東京はものすごいポテンシャル(潜在能力)とアセット(資産)をもっている。それを活かすためのローリスク・ハイリターンな37の提言から、いくつか抜粋して紹介しよう。そこには「正論」だけでなく炎上必至の「極論」「暴論」も含まれることを先に述べておく。
まず、経営者視点で東京の経済を考えてみよう。
都民一人ひとりにとって時間こそ価値になる。渋滞による時間のロスは、無駄な損失だ。では、どうすれば首都高の渋滞を解消できるだろうか。答えは超簡単だ。ダイナミック・プライシング(価格変動設定)を導入すればいい。これは混雑時に料金が自動的に高くなるようにする仕組みだ。具体的には、400~500円程度の金額を上乗せする。増額分を節約しようとする人が出てくるので、首都高の渋滞をコントロールできるのだ。そのために、まず首都高各所にETC車両検知器を大幅増設し、車へのETC設置を義務化する。ETCを搭載していない車はそもそも首都高に入らせない。

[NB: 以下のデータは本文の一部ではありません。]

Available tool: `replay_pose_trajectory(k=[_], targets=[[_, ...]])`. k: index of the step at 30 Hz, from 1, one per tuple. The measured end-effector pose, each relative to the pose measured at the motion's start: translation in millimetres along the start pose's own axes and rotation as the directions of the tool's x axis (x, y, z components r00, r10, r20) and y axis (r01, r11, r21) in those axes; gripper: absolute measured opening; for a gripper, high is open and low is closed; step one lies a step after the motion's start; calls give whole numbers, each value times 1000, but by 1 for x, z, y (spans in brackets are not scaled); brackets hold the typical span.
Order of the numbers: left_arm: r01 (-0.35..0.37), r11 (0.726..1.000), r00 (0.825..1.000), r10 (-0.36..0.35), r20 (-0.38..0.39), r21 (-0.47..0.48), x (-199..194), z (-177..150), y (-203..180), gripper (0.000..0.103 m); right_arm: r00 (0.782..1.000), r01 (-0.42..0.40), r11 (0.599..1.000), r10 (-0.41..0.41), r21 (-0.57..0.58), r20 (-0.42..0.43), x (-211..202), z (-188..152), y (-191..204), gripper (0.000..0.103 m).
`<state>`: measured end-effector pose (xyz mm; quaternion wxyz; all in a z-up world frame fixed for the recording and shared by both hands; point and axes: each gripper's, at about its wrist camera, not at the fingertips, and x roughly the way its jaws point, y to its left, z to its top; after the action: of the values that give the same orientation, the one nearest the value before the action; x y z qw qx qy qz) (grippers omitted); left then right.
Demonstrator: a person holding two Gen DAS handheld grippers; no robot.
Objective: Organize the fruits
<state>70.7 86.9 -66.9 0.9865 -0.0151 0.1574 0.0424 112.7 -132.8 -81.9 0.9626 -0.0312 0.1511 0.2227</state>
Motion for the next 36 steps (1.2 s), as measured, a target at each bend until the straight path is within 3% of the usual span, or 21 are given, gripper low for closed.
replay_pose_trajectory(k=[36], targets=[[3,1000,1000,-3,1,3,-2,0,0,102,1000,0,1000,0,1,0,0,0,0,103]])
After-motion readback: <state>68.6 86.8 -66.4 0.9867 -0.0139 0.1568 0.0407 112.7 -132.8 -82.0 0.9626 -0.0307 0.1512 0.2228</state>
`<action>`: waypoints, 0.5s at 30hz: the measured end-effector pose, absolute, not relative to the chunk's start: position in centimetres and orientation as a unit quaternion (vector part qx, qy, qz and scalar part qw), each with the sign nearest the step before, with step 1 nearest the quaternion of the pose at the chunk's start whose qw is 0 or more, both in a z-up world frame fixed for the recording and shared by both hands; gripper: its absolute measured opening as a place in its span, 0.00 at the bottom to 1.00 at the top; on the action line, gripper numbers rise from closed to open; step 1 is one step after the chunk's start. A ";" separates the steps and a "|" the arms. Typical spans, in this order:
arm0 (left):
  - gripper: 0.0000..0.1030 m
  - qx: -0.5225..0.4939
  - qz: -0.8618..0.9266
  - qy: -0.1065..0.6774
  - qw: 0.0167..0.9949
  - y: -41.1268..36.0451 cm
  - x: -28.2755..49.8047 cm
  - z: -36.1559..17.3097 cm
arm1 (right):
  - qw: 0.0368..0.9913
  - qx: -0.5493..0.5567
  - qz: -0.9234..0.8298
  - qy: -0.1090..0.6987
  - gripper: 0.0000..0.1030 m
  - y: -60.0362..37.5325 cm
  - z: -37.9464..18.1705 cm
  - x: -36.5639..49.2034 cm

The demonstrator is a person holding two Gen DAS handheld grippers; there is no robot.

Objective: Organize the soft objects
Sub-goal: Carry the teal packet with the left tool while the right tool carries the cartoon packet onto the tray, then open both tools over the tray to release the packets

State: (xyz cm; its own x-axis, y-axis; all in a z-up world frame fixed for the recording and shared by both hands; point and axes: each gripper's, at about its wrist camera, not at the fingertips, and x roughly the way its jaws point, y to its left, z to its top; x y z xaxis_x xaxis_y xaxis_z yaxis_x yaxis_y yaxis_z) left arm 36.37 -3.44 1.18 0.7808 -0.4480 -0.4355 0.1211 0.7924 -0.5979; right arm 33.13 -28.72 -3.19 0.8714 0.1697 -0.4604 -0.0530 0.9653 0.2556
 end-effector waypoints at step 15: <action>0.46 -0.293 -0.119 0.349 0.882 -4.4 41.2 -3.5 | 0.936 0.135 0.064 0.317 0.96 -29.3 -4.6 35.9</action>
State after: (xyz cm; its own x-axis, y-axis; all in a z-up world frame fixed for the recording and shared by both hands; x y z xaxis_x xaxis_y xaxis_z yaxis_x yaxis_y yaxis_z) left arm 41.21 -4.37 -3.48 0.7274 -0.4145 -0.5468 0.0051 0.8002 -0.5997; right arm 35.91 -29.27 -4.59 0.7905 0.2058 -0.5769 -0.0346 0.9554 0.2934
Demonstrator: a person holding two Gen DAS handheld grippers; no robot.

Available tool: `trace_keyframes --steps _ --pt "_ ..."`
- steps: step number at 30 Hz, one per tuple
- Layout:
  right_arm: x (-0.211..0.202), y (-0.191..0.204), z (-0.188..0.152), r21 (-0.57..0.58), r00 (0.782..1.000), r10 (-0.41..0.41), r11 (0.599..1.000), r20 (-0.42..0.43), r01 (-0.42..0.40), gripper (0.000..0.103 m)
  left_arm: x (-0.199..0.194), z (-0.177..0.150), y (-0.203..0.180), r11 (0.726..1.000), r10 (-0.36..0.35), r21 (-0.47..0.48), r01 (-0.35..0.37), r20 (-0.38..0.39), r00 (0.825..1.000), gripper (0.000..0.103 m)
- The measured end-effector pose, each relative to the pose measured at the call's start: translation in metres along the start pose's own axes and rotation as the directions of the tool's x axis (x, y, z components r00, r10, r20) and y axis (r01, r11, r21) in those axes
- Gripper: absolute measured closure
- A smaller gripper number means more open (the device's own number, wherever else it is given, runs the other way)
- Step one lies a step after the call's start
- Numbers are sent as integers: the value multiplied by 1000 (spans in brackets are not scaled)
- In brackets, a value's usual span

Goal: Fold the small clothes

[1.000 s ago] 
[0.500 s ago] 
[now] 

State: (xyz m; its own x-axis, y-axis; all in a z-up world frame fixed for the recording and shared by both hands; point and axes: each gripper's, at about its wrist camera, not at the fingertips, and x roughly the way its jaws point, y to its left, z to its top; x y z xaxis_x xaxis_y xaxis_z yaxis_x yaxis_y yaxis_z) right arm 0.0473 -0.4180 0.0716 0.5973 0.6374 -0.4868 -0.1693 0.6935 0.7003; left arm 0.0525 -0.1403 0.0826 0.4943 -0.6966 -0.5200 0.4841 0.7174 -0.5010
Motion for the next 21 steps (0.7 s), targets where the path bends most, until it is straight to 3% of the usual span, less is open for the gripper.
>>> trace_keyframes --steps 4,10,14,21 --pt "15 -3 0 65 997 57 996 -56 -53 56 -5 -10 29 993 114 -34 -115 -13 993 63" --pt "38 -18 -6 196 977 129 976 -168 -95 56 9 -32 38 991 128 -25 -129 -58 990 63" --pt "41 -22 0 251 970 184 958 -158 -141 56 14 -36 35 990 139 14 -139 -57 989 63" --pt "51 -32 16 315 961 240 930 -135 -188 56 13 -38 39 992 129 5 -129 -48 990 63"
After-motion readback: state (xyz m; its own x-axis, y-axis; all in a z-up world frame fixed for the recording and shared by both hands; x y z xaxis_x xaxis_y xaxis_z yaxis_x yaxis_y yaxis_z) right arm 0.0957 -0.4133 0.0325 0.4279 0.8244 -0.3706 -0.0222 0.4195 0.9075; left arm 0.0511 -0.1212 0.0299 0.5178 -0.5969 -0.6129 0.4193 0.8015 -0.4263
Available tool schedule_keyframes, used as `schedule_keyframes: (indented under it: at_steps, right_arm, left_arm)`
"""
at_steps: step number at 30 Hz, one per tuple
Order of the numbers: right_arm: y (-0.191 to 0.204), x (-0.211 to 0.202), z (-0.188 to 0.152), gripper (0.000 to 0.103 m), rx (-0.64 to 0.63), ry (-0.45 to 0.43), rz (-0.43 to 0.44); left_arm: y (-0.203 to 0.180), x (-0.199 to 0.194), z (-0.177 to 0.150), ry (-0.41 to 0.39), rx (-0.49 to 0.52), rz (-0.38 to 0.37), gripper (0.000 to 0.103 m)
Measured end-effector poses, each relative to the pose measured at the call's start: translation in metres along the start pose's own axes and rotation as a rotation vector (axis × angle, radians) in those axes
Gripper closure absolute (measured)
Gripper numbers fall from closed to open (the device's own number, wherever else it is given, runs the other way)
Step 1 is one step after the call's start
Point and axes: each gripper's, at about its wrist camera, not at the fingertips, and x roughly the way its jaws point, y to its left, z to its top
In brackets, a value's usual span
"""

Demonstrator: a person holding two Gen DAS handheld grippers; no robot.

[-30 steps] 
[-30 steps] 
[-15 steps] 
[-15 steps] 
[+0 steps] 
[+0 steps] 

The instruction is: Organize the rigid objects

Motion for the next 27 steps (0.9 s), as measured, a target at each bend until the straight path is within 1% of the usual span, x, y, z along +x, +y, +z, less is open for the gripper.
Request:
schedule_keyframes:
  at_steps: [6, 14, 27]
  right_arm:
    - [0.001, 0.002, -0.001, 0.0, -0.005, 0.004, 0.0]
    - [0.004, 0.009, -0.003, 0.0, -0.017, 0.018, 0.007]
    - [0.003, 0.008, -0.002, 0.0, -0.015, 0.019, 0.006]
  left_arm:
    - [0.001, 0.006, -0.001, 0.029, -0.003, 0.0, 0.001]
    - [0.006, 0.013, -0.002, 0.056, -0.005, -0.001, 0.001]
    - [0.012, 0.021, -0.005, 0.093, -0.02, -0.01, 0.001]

このダイナミック・プライシングは満員電車にも応用可能だ。通勤・通学ラッシュ時の1~2時間限定で構わない。大勢の人が殺到する朝と夕刻に限定して電車賃を高くする。これにより利用者が分散し、満員電車は容易に緩和されるだろう。
これだけライフスタイルが多様化し、テレワークなどが推進される世の中において、わざわざ同じ時間帯に同じように移動する必要など全くない。
意味のない習慣を脱し、時代に合った生き方をしよう。
ニューヨーク・マンハッタン島の南にはブルックリンと呼ばれる地域がある。マンハッタンの地代家賃は目玉が飛び出るほど高いわけだが、ブルックリンはそれと比較すると少しだけ安い。だからこの地域には、一攫千金を夢見たアーティストやクリエイターが世界中から集まってくる。そのような「イケてる人たち」が暮らす街はカッコ良い。
東京都には足立区のように貧困層の多い地域がある。この貧困問題の根本原因は、街づくりのあり方がまずいことにある。アートの力を使うことで足立区をブルックリンのような「イケてる街」にできる。具体的には、東京都が持っている土地や施設を民間に開放し、アーティストが格安で入居できるようにするモデルを作り出すのだ。
過去の好事例として代官山が挙げられる。もともと代官山は何の変哲もない住宅街であった。トップには程遠く、2・3番手でくすぶっていてお金がない若者に、「出資するから代官山でショップを開かないか」と長戸大幸さんがリクルートしたのだ。こうして路面の1階部分にセンスのいいショップが並ぶようになり、街のブランド価値が高まることで、代官山は生まれ変わった。
街のイメージはやり方次第で変えることができる。
新型コロナウイルスを契機に、東京都内の公立小中学校でオンライン授業を導入すべきだ。そもそも1カ所に子どもたちが集まる必要はない。